## What is expected
Retype, please, the listing from its opening line through the line that contains "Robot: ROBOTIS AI", both included, without the pictures.

## Data
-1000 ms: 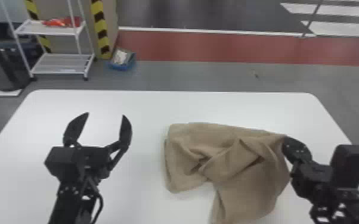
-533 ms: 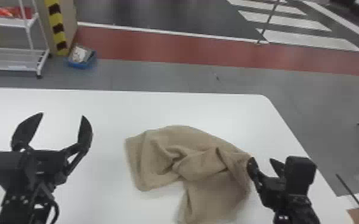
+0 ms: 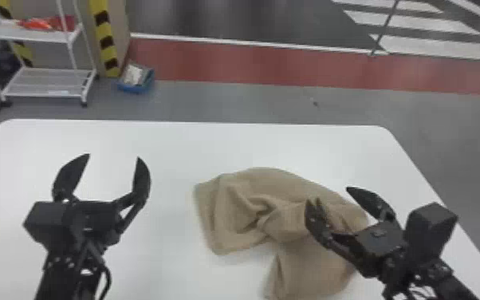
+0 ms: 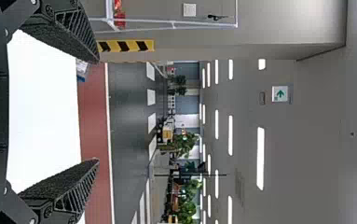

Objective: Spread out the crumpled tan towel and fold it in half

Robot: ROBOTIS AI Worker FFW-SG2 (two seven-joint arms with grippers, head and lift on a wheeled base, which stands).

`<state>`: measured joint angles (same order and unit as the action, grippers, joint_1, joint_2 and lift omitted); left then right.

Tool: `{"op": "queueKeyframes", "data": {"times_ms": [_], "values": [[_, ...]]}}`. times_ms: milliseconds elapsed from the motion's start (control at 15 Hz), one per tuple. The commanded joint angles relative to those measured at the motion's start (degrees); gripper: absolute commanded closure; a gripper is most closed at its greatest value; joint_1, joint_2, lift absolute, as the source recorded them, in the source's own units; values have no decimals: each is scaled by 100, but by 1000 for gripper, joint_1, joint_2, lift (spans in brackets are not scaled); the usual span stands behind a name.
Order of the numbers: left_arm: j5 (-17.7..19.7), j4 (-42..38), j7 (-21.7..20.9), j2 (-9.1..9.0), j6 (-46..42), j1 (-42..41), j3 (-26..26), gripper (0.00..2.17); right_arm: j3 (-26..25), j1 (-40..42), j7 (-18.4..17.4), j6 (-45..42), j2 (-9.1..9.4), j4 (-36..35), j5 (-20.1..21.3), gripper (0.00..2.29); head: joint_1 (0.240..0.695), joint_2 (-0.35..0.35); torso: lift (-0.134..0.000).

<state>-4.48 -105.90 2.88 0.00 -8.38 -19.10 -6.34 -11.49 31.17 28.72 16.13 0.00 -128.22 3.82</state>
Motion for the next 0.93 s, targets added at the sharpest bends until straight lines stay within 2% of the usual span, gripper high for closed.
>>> {"op": "queueKeyframes", "data": {"times_ms": [0, 67, 200, 333, 400, 533, 600, 733, 867], "values": [[-26, -9, -15, -15, 43, 3, -7, 137, 130, -23, 503, -404, 5, 43, 576, 120, 695, -83, -124], [-35, -9, -15, -15, 61, 12, -7, 137, 209, -58, 740, -404, 5, 25, 796, 124, 695, -66, -124], [-53, 0, -15, -15, 96, 21, -25, 137, 543, -190, 1505, -404, 5, -19, 1491, 134, 695, -43, -124], [-70, 0, -15, -15, 96, 29, -69, 137, 956, -374, 1839, -316, 5, -1, 2334, 218, 695, 6, -124], [-79, 0, -15, -15, 113, 29, -69, 137, 1114, -506, 1997, -17, 5, 43, 2589, 218, 695, 24, -124], [-79, 0, -15, -15, 113, 29, -69, 137, 1439, -831, 2480, 1213, 5, 113, 2949, 218, 695, 46, -124], [-79, 0, -15, -15, 113, 21, -69, 137, 1580, -954, 2603, 1618, 5, 148, 3125, 245, 695, 54, -124], [-62, 26, -15, -15, 96, 21, -43, 137, 1809, -1051, 2630, 1705, 5, 306, 3459, 279, 695, 69, -124], [-62, 35, -15, -15, 113, 21, -34, 137, 1861, -1121, 2630, 1723, 5, 385, 3477, 279, 695, 77, -124]]}}
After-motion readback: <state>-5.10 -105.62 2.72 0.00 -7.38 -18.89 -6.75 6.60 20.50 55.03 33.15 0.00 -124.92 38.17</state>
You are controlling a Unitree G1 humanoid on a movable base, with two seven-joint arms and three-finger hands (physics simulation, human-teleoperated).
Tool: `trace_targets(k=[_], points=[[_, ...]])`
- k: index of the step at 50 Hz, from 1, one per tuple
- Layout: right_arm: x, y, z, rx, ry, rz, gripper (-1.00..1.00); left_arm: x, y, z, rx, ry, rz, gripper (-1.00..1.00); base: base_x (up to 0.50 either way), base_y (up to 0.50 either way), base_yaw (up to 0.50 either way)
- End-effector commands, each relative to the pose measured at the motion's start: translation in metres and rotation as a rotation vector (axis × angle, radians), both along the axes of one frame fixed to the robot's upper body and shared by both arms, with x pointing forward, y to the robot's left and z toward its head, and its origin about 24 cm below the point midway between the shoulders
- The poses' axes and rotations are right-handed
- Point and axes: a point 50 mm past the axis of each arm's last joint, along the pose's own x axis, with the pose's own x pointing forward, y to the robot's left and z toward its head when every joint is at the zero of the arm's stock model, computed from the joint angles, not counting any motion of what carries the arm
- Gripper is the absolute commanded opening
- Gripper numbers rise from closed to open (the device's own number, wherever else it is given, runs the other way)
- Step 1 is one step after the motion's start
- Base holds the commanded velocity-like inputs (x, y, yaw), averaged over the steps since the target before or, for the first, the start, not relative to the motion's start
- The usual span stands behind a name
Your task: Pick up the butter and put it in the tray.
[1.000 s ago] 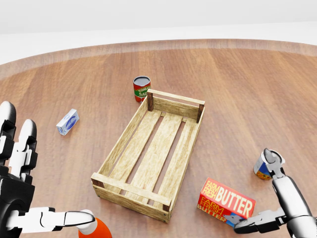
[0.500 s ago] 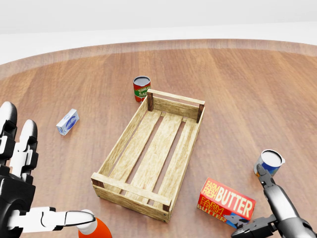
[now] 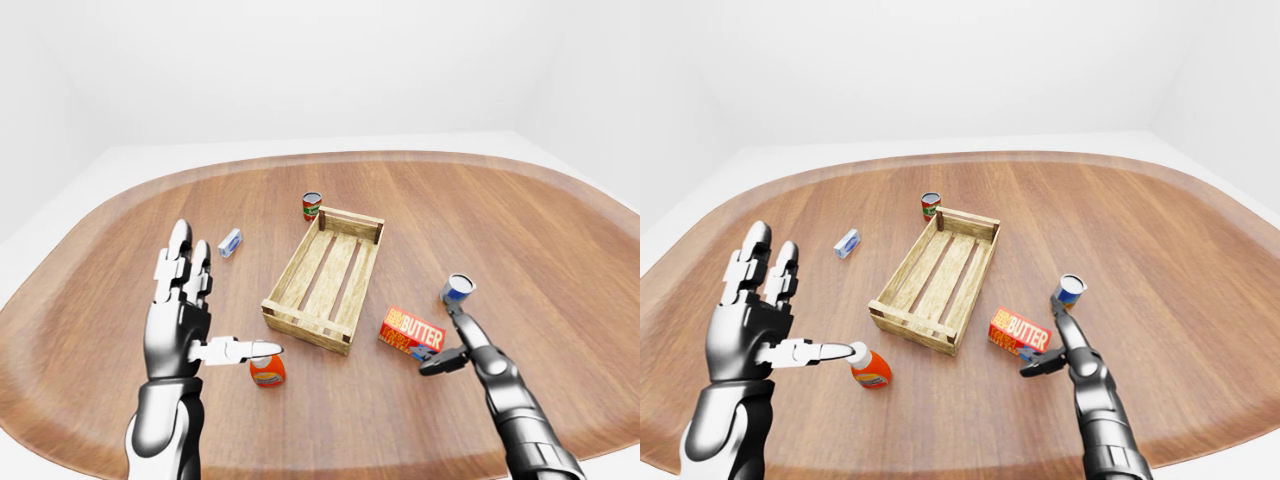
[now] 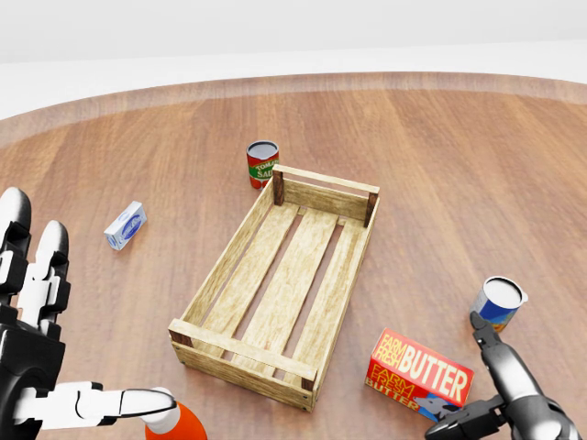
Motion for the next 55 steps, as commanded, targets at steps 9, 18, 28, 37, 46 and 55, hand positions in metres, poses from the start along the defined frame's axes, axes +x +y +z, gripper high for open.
trace_targets(k=[9, 18, 28, 37, 46, 55], points=[[0.008, -0.001, -0.002, -0.002, 0.029, 0.003, 1.00, 0.001, 0.001, 0.000, 0.000, -0.001, 0.001, 1.00, 0.00, 0.00, 0.00], [0.010, 0.001, -0.001, 0.001, 0.035, 0.023, 1.00, 0.002, 0.000, -0.001, 0.000, 0.006, -0.001, 1.00, 0.00, 0.00, 0.00], [0.011, -0.001, -0.011, 0.011, 0.093, -0.010, 1.00, 0.002, 0.000, -0.002, -0.001, 0.008, 0.000, 1.00, 0.00, 0.00, 0.00], [0.009, -0.004, -0.021, 0.012, 0.152, -0.042, 1.00, 0.002, 0.001, -0.001, -0.002, 0.002, 0.001, 1.00, 0.00, 0.00, 0.00], [0.015, -0.003, -0.016, 0.008, 0.141, -0.033, 1.00, 0.002, 0.000, -0.002, -0.001, 0.007, 0.001, 1.00, 0.00, 0.00, 0.00], [0.024, 0.002, -0.011, 0.002, 0.128, -0.012, 1.00, 0.002, 0.001, 0.000, -0.002, 0.000, 0.003, 1.00, 0.00, 0.00, 0.00]])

## Output of the exercise
-1000 ms: 
-533 ms: 
+0 ms: 
+0 ms: 

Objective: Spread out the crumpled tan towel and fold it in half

Robot: ROBOTIS AI Worker FFW-SG2 (two seven-joint arms with grippers, head and lift on a wheeled base, which stands).

No part of the exercise remains open.